SUPPLIED MATERIAL Block Start

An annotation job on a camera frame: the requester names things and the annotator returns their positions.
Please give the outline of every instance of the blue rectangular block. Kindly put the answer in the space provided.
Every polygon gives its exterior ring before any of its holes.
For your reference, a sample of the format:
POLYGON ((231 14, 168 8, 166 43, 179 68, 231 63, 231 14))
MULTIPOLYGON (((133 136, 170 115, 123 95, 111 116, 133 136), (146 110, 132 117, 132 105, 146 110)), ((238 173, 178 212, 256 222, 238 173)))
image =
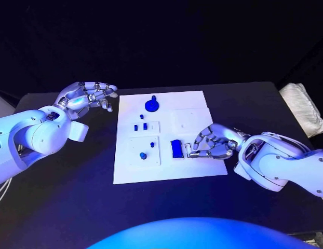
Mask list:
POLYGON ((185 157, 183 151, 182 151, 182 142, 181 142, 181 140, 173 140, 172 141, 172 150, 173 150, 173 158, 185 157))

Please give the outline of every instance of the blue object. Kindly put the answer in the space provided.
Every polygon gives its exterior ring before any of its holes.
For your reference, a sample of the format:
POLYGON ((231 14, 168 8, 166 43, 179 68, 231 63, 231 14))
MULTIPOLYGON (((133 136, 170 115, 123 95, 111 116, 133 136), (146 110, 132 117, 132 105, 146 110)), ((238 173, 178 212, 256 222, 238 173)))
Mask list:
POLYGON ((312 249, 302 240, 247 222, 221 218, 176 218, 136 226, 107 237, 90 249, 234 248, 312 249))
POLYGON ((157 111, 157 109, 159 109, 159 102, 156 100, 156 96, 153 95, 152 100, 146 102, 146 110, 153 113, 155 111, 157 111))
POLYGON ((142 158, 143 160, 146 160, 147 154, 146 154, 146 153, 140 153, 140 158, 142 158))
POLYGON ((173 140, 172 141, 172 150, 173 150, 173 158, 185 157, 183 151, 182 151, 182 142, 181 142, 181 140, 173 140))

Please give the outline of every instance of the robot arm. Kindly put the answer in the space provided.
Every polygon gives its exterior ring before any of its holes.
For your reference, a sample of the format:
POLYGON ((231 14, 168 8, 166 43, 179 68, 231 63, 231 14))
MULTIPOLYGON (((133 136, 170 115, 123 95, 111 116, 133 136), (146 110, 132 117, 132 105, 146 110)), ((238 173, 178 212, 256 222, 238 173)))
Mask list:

SUPPLIED MATERIAL Block End

The answer must be a single number: how many lines in the records above contain the word "provided".

3